Select all lines in the records that include "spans".

_Data supplied_
-----
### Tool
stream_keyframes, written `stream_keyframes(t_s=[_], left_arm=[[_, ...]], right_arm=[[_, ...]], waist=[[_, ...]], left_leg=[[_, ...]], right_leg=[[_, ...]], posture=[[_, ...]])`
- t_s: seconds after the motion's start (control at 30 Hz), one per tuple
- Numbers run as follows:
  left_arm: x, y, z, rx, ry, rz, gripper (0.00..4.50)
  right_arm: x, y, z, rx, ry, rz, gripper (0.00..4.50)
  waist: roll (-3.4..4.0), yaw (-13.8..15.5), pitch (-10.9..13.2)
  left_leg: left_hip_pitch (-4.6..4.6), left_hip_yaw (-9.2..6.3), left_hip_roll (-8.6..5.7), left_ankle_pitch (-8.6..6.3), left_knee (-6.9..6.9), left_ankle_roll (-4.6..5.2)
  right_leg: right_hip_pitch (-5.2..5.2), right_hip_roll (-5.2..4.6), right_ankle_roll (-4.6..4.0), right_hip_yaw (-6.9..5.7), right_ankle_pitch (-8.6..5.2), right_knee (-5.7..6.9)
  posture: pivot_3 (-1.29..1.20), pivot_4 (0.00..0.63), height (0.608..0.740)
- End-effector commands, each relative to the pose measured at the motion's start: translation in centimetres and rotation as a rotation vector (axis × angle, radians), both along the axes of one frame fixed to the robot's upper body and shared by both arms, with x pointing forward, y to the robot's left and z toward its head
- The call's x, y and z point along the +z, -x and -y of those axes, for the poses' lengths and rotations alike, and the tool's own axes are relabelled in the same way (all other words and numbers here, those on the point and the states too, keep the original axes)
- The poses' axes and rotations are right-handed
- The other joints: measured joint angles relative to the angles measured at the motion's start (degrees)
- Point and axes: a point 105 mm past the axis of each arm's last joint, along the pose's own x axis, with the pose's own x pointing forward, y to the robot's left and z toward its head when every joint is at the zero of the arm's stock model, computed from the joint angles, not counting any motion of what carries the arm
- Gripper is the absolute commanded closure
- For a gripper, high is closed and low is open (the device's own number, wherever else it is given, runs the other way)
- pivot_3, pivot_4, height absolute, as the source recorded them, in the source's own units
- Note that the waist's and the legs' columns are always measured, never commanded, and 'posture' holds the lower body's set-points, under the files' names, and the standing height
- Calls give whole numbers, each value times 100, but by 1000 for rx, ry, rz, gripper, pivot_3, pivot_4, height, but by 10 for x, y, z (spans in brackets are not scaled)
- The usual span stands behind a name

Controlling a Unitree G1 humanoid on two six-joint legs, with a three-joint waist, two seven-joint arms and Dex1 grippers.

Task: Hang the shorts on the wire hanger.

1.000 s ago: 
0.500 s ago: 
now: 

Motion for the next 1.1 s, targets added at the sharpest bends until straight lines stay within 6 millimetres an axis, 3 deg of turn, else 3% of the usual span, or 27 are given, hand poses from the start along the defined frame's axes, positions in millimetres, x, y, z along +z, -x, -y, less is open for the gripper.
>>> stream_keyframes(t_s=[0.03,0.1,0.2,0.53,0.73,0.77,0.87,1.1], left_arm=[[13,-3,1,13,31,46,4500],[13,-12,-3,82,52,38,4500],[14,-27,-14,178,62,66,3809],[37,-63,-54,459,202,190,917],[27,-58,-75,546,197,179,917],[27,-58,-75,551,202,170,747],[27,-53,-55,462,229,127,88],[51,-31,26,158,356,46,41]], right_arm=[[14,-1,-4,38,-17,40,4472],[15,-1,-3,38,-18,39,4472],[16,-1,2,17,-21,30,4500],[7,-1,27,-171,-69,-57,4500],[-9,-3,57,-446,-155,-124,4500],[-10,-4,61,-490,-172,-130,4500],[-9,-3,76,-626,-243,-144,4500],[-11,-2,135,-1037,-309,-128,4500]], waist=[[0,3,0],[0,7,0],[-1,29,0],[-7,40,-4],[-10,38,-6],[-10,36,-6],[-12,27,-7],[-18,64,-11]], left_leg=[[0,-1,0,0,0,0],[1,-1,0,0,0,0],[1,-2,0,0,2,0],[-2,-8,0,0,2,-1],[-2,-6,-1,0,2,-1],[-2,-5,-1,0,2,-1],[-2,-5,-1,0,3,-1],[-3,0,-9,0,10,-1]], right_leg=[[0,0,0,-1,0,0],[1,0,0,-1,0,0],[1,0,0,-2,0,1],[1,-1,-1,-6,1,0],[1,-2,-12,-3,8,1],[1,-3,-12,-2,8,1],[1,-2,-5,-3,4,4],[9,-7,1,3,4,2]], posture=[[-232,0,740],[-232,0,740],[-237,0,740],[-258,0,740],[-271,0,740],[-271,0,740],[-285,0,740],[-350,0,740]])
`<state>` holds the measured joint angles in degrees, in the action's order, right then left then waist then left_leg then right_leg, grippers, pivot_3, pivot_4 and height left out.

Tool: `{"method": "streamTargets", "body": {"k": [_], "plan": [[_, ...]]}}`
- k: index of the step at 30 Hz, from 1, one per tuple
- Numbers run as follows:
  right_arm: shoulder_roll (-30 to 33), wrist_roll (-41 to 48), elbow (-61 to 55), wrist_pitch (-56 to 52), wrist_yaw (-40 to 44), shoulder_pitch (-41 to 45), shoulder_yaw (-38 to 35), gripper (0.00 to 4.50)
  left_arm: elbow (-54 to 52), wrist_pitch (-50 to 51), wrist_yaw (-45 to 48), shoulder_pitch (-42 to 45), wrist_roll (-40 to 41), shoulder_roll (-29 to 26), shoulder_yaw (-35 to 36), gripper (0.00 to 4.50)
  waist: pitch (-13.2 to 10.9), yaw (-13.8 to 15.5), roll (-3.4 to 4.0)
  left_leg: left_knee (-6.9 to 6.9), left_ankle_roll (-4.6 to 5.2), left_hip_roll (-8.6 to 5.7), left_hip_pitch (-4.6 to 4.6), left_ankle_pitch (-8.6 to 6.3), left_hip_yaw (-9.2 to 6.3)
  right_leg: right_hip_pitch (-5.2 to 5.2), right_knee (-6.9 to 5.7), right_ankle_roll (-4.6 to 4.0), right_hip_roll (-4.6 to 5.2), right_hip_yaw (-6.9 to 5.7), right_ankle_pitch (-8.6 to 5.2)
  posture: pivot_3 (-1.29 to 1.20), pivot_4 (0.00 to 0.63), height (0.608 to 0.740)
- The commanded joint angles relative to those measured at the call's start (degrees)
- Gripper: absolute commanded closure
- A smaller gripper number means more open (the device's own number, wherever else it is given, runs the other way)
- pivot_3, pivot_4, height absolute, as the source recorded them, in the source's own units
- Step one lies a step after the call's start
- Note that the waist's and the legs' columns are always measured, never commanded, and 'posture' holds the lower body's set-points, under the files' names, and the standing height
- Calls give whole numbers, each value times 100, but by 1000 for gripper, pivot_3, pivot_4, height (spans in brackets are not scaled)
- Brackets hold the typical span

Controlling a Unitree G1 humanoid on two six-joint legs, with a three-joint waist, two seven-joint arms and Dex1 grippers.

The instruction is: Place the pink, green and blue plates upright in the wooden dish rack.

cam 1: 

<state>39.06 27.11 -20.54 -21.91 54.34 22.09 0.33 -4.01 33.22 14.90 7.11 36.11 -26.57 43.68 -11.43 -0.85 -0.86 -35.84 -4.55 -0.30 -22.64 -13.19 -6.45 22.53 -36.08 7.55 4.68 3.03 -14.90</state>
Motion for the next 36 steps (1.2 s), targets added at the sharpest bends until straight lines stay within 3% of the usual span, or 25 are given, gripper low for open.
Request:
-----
_Output for this exercise_
- Calls give whole numbers, each value times 100, but by 1000 for rx, ry, rz, gripper, pivot_3, pivot_4, height, but by 10 for x, y, z (spans in brackets are not scaled)
- Calls give whole numbers, each value times 100, but by 1000 for gripper, pivot_3, pivot_4, height (spans in brackets are not scaled)

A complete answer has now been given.